La coscienza alaya, residente a un livello più profondo rispetto alla coscienza manas, contiene l’inconscio familiare, come lo definisce L. Szondi, l’inconscio collettivo, così come è descritto da C.G.Jung, o in altre parole il karma positivo e negativo accumulato in passato. Il karma negativo diviene una legge inquinante che causa il manifestarsi del potere distruttivo della vita, dovuto all’ignoranza dell’esistenza della vera natura (mumyo). Il karma positivo diviene pura legge e si manifesta nel potere creativo della vita e nella compassione (jihi).
Dal punto di vista del concetto buddista di karma, l’ambiente è considerato il risultato dei semi karmici (go-shuji) residenti nell’ottava coscienza. Tali semi karmici appartengono sia al karma individuale (fugu-go) che a quello collettivo (gu-go). I concetti di karma individuale e karma collettivo, o condiviso, sono relativi; infatti, il karma condiviso cambia in accordo con i cambiamenti dei soggetti coinvolti.
Nell’Abhidharma-nyayanusara (Junshori-ron) è scritto che "le montagne, i fiumi, la terra e tutto il resto traggono origine dal karma collettivo, gli esseri senzienti invece traggono origine dal karma individuale".
Gli esseri umani nascono a causa del karma individuale, mentre il loro ambiente naturale è prodotto dal karma in comune. Il risultato è che il mondo interiore degli individui è connesso con l’ambiente naturale a livello della coscienza alaya (ottava). Il miglioramento del karma individuale migliorerà l’ambiente a causa del karma collettivo.
Questo è il principio che mostra come l’ambiente possa essere cambiato e migliorato.
UNA VISIONE DELLE CINQUE IMPURITA’ DALLA PROSPETTIVA DEL TEMPO
Nel Buddismo l’idea di Saddharma-vipralopa (Mappo), uno dei tre periodi della propagazione, indica che il mondo attuale è divenuto una società malvagia inquinata dalle cinque impurità (go-joku) a partire dai duemila anni dopo la morte del Budda Shakyamuni.

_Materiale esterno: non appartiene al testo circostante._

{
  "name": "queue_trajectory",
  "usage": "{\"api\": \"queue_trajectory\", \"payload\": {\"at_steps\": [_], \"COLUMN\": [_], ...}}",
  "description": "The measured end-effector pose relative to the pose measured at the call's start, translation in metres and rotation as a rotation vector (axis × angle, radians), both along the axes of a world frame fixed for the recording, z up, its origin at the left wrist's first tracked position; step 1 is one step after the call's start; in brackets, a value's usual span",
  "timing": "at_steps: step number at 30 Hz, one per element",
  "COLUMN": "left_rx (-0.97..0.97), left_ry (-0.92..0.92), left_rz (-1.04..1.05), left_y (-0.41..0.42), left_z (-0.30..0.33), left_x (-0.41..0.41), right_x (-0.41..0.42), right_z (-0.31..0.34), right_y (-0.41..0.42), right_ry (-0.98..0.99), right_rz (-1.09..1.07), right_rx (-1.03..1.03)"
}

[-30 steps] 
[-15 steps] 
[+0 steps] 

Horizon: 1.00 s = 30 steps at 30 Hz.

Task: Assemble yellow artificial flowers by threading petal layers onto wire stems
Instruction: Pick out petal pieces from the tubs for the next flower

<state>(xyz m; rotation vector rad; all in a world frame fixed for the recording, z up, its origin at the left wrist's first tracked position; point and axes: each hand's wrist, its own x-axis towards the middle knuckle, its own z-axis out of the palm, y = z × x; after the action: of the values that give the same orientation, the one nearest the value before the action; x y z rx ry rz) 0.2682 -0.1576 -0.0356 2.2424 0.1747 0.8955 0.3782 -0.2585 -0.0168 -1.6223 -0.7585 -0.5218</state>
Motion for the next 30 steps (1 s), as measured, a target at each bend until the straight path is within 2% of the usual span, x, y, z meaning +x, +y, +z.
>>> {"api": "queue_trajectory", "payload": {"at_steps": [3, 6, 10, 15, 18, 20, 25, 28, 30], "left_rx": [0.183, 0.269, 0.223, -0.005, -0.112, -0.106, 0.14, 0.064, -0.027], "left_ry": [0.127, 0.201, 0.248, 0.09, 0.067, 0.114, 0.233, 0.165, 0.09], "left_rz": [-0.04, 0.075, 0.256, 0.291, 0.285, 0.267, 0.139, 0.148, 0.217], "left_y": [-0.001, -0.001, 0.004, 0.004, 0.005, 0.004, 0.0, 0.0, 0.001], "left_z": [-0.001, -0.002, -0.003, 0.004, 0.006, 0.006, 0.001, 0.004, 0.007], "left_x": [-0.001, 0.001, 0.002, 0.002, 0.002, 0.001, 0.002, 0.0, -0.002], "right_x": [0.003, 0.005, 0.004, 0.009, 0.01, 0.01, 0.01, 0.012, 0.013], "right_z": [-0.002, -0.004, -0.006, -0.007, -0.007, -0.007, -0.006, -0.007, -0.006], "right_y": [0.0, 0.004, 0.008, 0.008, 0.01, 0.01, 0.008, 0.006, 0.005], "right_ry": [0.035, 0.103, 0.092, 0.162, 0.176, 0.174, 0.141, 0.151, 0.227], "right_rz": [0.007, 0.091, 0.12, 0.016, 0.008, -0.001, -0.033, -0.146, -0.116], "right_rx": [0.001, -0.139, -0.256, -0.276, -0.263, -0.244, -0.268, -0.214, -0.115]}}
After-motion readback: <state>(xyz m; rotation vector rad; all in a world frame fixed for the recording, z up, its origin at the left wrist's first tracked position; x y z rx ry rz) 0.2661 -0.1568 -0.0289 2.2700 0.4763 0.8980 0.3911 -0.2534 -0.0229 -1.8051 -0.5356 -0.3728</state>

Le cinque impurità sono: l’impurità dell’epoca (ko-joku), l’impurità delle coscienze (ken-joku), l’impurità del desiderio (bonno-joku), l’impurità degli esseri viventi (shujo-joku) e l’impurità della durata della vita (myo-joku).L’impurità dell’epoca riguarda il momento storico e la società. Le impurità delle concezioni e del desiderio riguardano gli esseri umani, e si riferiscono al pensiero e alle azioni provocate da avidità, stupidità e collera, o dall’istinto. L’impurità degli esseri viventi sta a indicare che la loro sofferenza cresce a causa delle impurità delle concezioni e del desiderio. L’impurità della durata della vita significa che la durata della vita media comincia ad accorciarsi. Nell’Hokke Mongu T’ien-t’ai sostiene che si arriva all’impurità dell’epoca secondo il seguente ordine: l’impurità del desiderio, delle concezioni e della durata della vita relativi alla vita degli esseri umani; l’impurità degli esseri viventi; infine dall’impurità dell’epoca, dove l’oscurità sovrasta lo spirito dell’epoca (qui oscurità significa avidya (mumyo); lo spirito dell’epoca stesso non conosce la vera natura dell’esistenza).
L’ ETERNITA’ DELLA VITA E DELL’UNIVERSO
Nel Buddismo sia la vita che l’universo hanno un andamento circolare, e la trasmigrazione, il ciclo di nascita e morte, è assunto come dato di fatto. Il Buddismo spiega che l’universo ripete eternamente i quattro kalpa (shi-ko) della costruzione (jo), continuazione (juu), distruzione (e) e vuoto (kuu). Analogamente, il mondo attraversa le stesse quattro fasi. Ognuno dei quattro periodi consiste di un kalpa medio, suddiviso in venti piccoli kalpa (sho-ko) di durata inimmaginabile. La durata complessiva di un intero ciclo di quattro kalpa medi è chiamato grande kalpa. Il Buddismo spiega che la ripetizione di un grande kalpa avviene in modo ciclico per tutta l’eternità.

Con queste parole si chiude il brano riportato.